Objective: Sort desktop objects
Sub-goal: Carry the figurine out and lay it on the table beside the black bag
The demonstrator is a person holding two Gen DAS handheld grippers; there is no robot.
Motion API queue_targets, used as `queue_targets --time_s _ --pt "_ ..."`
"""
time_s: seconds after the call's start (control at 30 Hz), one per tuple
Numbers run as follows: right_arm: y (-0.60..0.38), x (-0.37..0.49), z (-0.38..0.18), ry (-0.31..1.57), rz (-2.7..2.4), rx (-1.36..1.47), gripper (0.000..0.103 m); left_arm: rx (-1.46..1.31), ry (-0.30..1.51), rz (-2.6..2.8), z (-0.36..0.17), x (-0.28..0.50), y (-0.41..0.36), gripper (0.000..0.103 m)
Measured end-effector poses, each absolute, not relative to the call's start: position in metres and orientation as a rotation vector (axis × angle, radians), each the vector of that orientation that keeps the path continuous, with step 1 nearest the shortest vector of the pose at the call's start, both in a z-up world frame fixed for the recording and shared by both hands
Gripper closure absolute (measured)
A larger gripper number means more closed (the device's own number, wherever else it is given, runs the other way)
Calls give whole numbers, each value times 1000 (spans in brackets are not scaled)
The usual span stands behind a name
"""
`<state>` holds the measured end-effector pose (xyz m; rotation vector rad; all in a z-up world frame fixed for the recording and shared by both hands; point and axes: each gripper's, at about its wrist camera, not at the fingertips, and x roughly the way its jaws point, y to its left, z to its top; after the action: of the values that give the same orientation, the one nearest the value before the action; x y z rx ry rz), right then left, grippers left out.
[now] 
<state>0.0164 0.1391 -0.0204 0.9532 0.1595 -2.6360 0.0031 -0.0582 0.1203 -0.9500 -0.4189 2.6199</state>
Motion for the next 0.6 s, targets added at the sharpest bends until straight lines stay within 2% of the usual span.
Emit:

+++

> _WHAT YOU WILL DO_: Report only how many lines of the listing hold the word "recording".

> _RESPONSE BOX_: 2